Stuck traveled thousands of miles by dogsled in Alaska and the Yukon, not only ministering to remote groups but building schools and libraries. He subscribed to a 19th-century movement called Muscular Christianity, which, as Dean writes, was “a type of religion which valued physical strength, social action, and above all, grit.” Unlike other missionaries of the day, Stuck sought to understand and celebrate native traditions. He learned to speak local dialects, hunted and fished with native parties, and opposed efforts by other churches and governments to westernize people by shipping their children to government schools.
Stuck’s “bulldog grit” impressed another outdoorsman and future president, Teddy Roosevelt, eventually leading to a White House visit where Stuck advocated for Alaskan natives with the then-secretary of the interior. He made certain that Walter Harper, an Alaskan native, was one of the four men to reach the summit of Mount McKinley, and Stuck was the first to argue for officially changing the peak’s name to Denali, meaning “The Big One” in Athabascan — something that would not come to pass until 2015.

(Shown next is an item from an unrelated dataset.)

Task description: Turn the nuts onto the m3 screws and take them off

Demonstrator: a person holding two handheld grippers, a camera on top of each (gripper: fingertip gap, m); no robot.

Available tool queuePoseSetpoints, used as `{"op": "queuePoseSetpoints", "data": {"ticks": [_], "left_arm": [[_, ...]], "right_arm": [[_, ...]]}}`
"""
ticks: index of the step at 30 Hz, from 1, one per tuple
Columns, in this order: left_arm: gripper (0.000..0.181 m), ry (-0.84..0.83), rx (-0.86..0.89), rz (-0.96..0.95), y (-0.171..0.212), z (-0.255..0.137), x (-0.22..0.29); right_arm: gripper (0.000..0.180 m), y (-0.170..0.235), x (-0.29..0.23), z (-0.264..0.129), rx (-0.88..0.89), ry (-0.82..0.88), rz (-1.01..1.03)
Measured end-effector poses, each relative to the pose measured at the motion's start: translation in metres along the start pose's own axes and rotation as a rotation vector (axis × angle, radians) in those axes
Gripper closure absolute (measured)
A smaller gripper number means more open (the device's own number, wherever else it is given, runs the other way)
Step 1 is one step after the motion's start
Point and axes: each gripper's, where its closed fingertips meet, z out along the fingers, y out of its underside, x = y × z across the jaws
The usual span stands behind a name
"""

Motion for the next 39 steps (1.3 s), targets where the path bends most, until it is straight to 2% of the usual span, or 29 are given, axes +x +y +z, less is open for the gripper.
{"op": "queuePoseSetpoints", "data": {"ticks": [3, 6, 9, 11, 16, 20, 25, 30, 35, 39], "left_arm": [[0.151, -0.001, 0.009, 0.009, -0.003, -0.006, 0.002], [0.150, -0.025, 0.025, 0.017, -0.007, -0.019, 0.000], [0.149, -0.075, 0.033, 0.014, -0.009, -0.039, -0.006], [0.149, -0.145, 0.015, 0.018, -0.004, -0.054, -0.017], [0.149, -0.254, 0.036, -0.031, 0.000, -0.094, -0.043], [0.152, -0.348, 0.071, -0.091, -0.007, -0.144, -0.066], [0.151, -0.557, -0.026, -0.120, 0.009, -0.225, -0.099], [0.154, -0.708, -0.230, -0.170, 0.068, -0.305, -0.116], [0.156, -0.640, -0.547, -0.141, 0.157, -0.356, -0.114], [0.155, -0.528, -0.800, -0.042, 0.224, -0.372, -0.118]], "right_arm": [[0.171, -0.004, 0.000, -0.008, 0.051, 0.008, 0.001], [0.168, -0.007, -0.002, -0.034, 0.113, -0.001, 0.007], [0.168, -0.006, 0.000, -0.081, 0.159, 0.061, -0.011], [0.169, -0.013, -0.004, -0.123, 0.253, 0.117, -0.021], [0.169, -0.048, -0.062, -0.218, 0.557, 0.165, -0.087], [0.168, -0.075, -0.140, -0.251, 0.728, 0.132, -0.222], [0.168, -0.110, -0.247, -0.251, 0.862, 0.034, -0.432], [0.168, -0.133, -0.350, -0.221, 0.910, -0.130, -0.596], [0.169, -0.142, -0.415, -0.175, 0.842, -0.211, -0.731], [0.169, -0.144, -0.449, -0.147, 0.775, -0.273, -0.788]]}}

Prior to Stuck’s 1913 expedition, co-led by backcountry expert Harry Karstens, there had been several failed attempts to reach Denali’s summit, along with what Stuck considered two fraudulent claims by men who barely reached the mountain and never came near the peak. Stuck annotated both books by hand, writing on one “What rot” and “here or hereabouts the true narrative ends. This at 8,000 ft. on the glacier or a ridge not much above it, is the highest point reached.” On the title page of another, reproduced in a photographic insert in A Window to Heaven, Stuck wrote, “a fraudulent narrative of an ascent that was never made.” He was able to discredit these impostors because of his close relationship with the wilderness guides and native inhabitants of the region, who knew well what had — and had not — been accomplished.
The book’s title comes from a quote by the other Tennessean on Stuck’s team, Robert Tatum, a young Sewanee graduate from Knoxville who had also “done some climbing and caving on the Mountain” before coming to Alaska to train as an Episcopal priest. “It was like looking out of a window of heaven,” Tatum said of the experience of standing with Stuck and two others in the thin air above 20,000 feet.
Stuck’s colleagues at Sewanee and elsewhere often found him difficult, with a “sometimes brusque manner” and a constant need for action. Yet he also excelled in education, even tutoring a 16-year-old who traveled with the team and managed their base camp in Shakespeare and other authors. “There is much truth in the old primitive animism,” Stuck wrote of the people and land he celebrated. “It recognizes that the world and life are full of deep mysteries.”